According to the NC Insider, Decker told the board that money in the JDIG incentives fund would run out by late October without legislative action to increase the cap. She said the state is pursuing a project that would take 80 percent of the fund’s balance, leaving little for about 30 other projects, with 10,000 jobs, which she said are in the pipeline.
“We won’t get all of those jobs even with the Job Development Investment Grant, but I can assure you we will get fewer of them if we don’t have it,” Decker told the group.
“North Carolina is the best product on the market,” Decker said on Friday. “We will continue to use the tools we have to create jobs here.”
This week Democratic U.S. Sen.

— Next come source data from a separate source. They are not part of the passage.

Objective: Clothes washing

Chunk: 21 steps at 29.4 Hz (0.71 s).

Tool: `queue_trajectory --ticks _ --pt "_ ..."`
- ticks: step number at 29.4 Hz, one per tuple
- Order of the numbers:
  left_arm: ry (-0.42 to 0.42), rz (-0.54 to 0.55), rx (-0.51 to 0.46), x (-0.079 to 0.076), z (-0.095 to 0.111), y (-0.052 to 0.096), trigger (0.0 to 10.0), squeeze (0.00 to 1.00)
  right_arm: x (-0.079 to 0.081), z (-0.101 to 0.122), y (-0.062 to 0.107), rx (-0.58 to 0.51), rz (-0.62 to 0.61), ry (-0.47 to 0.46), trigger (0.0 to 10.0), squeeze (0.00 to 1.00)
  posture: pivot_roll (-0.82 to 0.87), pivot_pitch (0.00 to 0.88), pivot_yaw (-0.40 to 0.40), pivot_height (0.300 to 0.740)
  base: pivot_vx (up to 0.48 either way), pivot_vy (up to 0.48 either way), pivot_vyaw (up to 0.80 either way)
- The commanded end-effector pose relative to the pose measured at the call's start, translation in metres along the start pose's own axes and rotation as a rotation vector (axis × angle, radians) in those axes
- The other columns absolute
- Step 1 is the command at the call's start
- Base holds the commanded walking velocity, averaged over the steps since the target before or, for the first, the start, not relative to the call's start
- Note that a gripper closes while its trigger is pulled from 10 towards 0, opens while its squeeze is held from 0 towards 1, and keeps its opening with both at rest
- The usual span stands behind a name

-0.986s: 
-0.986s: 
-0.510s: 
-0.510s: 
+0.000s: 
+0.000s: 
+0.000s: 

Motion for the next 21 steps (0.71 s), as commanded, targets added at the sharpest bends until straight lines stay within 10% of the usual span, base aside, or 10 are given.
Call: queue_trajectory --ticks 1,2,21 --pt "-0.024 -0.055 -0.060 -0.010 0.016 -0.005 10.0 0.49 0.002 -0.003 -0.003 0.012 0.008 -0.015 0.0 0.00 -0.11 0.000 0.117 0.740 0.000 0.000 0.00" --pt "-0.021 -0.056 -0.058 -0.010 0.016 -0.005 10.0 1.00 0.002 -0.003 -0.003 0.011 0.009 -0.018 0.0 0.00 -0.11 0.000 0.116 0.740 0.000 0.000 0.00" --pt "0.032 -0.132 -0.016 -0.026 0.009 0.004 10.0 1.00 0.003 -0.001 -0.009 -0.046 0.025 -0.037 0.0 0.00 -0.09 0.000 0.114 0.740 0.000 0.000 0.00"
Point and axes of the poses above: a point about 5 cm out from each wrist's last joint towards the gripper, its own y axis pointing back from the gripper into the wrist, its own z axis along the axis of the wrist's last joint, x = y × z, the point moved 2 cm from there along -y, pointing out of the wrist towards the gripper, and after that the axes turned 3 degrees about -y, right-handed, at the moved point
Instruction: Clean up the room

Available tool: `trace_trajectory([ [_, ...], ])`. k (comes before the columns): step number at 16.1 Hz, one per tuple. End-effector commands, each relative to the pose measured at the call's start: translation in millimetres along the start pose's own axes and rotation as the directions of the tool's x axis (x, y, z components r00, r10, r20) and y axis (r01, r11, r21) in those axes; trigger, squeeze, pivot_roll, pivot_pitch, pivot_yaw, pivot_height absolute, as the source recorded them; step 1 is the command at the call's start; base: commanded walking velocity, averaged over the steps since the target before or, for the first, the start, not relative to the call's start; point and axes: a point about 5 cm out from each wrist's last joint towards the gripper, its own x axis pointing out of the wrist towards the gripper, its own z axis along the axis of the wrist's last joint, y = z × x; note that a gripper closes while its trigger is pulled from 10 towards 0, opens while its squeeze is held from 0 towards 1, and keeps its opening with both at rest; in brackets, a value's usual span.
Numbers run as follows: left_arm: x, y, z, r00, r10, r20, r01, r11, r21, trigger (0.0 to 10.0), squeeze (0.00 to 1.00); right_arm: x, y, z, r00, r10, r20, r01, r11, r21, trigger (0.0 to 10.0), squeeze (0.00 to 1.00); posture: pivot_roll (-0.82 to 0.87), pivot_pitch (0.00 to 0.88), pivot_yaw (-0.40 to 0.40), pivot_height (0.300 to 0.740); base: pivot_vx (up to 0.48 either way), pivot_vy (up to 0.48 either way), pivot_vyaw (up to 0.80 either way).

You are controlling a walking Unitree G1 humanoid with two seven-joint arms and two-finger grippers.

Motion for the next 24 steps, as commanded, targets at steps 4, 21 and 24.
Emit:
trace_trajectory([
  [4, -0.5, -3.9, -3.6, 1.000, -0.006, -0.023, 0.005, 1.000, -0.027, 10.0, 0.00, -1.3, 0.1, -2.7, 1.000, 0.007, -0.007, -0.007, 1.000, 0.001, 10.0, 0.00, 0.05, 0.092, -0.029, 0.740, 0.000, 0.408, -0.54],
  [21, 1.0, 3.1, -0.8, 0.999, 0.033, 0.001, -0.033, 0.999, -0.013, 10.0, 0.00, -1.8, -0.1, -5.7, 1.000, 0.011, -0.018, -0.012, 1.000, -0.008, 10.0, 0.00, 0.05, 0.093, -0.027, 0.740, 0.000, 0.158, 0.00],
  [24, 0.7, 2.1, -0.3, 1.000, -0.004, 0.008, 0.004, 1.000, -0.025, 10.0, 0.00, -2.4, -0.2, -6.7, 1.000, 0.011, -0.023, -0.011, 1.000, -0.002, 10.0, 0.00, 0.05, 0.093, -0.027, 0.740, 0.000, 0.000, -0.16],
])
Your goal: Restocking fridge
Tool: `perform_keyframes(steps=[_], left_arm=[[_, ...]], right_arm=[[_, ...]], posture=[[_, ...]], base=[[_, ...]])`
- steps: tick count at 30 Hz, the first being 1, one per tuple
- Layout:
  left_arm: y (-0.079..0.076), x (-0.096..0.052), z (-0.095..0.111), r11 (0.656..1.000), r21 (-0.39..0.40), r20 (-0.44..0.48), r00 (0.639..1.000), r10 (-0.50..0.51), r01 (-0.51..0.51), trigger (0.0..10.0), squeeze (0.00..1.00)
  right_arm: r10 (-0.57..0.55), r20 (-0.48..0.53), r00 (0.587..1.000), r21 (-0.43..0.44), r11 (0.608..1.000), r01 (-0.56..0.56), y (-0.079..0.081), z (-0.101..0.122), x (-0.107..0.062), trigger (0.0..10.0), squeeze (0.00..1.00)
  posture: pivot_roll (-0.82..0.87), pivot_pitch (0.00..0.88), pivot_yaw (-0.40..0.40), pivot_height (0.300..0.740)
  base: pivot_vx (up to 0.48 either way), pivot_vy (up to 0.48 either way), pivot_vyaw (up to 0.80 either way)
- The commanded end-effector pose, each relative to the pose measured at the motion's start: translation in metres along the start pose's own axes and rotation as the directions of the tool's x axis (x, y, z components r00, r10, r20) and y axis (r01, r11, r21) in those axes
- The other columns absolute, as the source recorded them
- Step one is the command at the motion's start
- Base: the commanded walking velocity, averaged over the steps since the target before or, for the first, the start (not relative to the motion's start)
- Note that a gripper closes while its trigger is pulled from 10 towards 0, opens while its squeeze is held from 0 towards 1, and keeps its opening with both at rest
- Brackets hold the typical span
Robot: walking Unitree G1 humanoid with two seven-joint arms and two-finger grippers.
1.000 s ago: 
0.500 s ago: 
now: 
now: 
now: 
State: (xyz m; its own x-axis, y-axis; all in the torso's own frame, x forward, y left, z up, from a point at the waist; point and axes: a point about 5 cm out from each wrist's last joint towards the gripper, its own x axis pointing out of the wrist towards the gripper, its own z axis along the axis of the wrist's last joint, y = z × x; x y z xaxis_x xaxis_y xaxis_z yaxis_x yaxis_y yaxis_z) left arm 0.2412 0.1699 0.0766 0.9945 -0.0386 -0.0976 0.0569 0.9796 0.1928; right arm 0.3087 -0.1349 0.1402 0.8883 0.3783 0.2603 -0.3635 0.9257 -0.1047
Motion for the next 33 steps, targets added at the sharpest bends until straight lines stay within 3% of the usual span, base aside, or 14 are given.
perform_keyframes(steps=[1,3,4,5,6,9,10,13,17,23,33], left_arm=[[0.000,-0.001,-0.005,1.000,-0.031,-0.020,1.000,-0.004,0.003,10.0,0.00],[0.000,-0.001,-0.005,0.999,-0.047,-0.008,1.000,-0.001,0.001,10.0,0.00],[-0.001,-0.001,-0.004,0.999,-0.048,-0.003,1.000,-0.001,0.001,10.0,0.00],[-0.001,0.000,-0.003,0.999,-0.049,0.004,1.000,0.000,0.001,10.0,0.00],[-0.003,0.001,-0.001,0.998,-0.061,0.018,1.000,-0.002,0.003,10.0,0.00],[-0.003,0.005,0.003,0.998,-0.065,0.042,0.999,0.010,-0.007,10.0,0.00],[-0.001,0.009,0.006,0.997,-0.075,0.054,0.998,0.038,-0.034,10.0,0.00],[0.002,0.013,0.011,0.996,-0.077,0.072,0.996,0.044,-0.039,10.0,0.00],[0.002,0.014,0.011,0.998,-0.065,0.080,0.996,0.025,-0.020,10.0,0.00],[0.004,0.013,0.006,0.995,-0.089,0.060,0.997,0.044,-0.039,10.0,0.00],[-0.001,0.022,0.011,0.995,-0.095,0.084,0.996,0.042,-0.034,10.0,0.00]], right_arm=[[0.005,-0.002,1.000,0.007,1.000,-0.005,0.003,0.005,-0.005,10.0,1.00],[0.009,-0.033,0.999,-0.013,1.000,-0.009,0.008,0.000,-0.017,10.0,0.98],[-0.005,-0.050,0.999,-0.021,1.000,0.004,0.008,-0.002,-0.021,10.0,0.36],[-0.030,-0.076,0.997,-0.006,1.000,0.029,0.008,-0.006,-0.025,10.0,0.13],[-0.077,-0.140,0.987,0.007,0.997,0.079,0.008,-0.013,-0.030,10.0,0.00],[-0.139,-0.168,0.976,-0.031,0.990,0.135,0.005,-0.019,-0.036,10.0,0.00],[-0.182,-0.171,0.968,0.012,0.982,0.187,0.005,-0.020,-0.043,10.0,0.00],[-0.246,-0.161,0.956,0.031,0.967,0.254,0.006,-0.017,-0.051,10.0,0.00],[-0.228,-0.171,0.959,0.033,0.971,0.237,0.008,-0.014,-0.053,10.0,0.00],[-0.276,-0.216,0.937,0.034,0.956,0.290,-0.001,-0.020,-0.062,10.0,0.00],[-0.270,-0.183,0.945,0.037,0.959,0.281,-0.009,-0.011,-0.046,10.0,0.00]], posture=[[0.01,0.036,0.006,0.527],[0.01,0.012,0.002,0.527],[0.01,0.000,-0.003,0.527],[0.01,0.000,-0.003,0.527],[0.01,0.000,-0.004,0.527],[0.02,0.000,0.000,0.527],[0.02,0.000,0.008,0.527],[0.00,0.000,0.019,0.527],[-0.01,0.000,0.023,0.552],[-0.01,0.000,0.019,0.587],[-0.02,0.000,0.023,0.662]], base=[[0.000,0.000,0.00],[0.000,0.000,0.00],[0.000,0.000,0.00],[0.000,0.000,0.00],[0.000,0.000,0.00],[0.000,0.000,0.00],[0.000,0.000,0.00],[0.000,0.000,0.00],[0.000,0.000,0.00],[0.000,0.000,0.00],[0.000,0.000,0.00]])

Kay Hagan became the latest official to ask the governor to act.
Speaking at the N.C. Business & Economic Development Summit in Washington, Hagan said “Right now, one of our state’s most important job recruitment tools is at risk.”
Three Charlotte leaders had also joined the call for McCrory to reconvene state legislators in a special session.
Charlotte Mayor Dan Clodfelter, Mecklenburg County commissioners Chairman Trevor Fuller and Charlotte Chamber President and CEO Bob Morgan sent McCrory a letter this month asking for the session, saying the incentives money is “critical to growing the state’s economy.”
Other groups that oppose incentives, such as Americans for Prosperity, had urged the governor not to call a special session.